Thursday, November 20, 2025

The Hardest Day

It wasn't the day I got the call that he was gone. 

It wasn't the day I saw his body. 

It wasn't the day of his funeral. 

It wasn't the day I picked up his ashes. 

It was my birthday. 

You see, as horrible as the first few days were, it wasn't real yet. It hadn't sunk in. The shock blurred the edges so the pain was dulled with confusion and a haze of unreality. The pain was diffused and unfocused. But now, it's slightly less horrible, but it's so very much more real. The pain is crisp and clear. It's sharp as a razor. Sharp as shards of shattered glass.

My family did their best to make my birthday as normal as possible. My sister and brother-in-law had us over last weekend for dinner and cake and presents. My daughter brought me coffee in bed. My son wished me happy birthday. My aunt and uncle called and sang to me. A few friends sent gifts. I got calls and texts and Facebook messages and emails from literally hundreds of friends and family. 

But it wasn't the same. There was no bouquet of roses, no homemade gourmet dinner with appetizers and wine and candlelight. There was no date night at the Melting Pot. There was no dressing up to the nines and taking selfies. There were no birthday kisses. 

It hit home, and it hit home HARD. I cried all day. Well, I cried all day until my kids came home from school. Then I pulled it together and put on a brave face for them. But when they left the room, I cried some more. When I drove my son to his trombone lesson, I cried silently in the darkness of the car all the way there. And I kept crying in the parking lot, wiping my face before he got back in the car. When I went to bed, I cried myself to sleep. 

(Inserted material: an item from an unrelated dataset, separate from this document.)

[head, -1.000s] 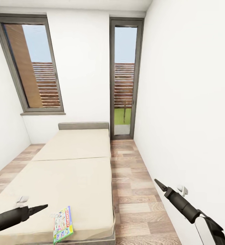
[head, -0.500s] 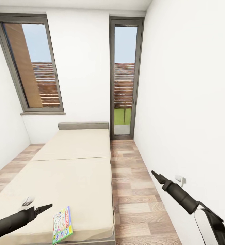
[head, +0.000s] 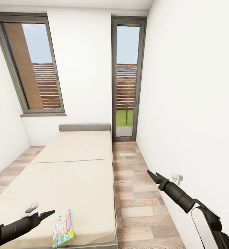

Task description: Put all the toys in the child's room - the three board games (two on the bed and one on the table), the two jigsaw puzzles on the table, and the tennis ball on the table - inside the toy box on the table in the child's room.

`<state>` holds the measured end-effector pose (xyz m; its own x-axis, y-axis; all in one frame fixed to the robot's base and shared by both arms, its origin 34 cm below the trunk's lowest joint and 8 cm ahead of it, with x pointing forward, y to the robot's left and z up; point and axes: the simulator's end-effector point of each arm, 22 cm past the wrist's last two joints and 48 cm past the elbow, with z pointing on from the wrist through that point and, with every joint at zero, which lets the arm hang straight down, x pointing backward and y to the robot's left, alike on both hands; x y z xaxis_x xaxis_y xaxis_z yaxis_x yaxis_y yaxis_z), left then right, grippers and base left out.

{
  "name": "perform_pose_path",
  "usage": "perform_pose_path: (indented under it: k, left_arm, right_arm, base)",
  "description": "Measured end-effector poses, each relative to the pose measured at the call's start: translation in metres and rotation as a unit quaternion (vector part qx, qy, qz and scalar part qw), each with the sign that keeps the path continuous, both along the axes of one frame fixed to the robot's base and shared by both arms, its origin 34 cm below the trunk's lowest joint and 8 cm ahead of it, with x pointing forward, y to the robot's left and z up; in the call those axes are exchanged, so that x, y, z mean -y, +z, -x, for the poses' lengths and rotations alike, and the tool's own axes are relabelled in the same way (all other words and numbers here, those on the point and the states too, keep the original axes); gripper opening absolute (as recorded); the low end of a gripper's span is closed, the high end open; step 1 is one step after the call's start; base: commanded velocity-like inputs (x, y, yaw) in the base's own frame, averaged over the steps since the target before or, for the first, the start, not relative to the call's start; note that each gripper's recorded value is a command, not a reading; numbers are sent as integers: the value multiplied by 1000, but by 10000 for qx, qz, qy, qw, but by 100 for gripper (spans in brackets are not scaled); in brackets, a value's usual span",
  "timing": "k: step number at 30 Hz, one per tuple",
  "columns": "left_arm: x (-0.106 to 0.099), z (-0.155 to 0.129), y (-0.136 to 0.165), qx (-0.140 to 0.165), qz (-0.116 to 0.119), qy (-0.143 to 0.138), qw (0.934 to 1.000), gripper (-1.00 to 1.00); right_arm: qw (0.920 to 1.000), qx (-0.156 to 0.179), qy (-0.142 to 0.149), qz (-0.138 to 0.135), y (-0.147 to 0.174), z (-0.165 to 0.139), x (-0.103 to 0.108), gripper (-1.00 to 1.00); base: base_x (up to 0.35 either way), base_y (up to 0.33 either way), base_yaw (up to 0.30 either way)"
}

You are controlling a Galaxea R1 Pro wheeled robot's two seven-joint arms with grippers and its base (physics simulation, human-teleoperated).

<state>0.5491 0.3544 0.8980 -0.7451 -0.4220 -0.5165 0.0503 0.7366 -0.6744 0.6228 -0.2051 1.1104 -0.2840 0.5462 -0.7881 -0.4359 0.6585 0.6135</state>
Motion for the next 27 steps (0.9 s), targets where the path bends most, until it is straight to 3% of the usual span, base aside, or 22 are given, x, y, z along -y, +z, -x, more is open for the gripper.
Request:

It was the end of so many traditions of love and family and feeling special and being cherished. It was the closing of a chapter of my life that was so incredibly special, so incredibly wonderful, so incredibly a part of who I have become, that it felt like losing my entire identity, my entire purpose. 

But I can make it a beginning, as well. One chapter has ended, but there are other chapters waiting to be written. There are new traditions of love to begin. There are children on the cusp of adulthood to be loved and guided and celebrated and launched into lives of their own. There are opportunities to grow in new ways. There are other relationships to be developed, and cherished, and relied on. I still have an identity and a purpose, they're just different than they were. And that's hard to accept. I'm not good at change. I never have been. 

But change is inevitable, even when it's hard. Even when you have to be dragged, kicking and screaming and sobbing, into a new chapter, that new chapter will come. I don't have to like it, but I have to accept it, because I can't control it. 

What I can control, however, is how I deal with it. So I will choose to deal with it with grace, with courage, and with faith. I will choose to set an example for my children of how to deal with adversity. I will choose to make the best of what life has dealt me. I will choose to write this new chapter with my head held high and my eyes on the future and my heart open to a new way of life. I will choose to go on. 

But first, I think I'll have another good cry. 

Then I'll be ready to take on whatever the future holds. 

"For I know the plans I have for you,” declares the Lord,
“plans to prosper you and not to harm you,
plans to give you hope and a future."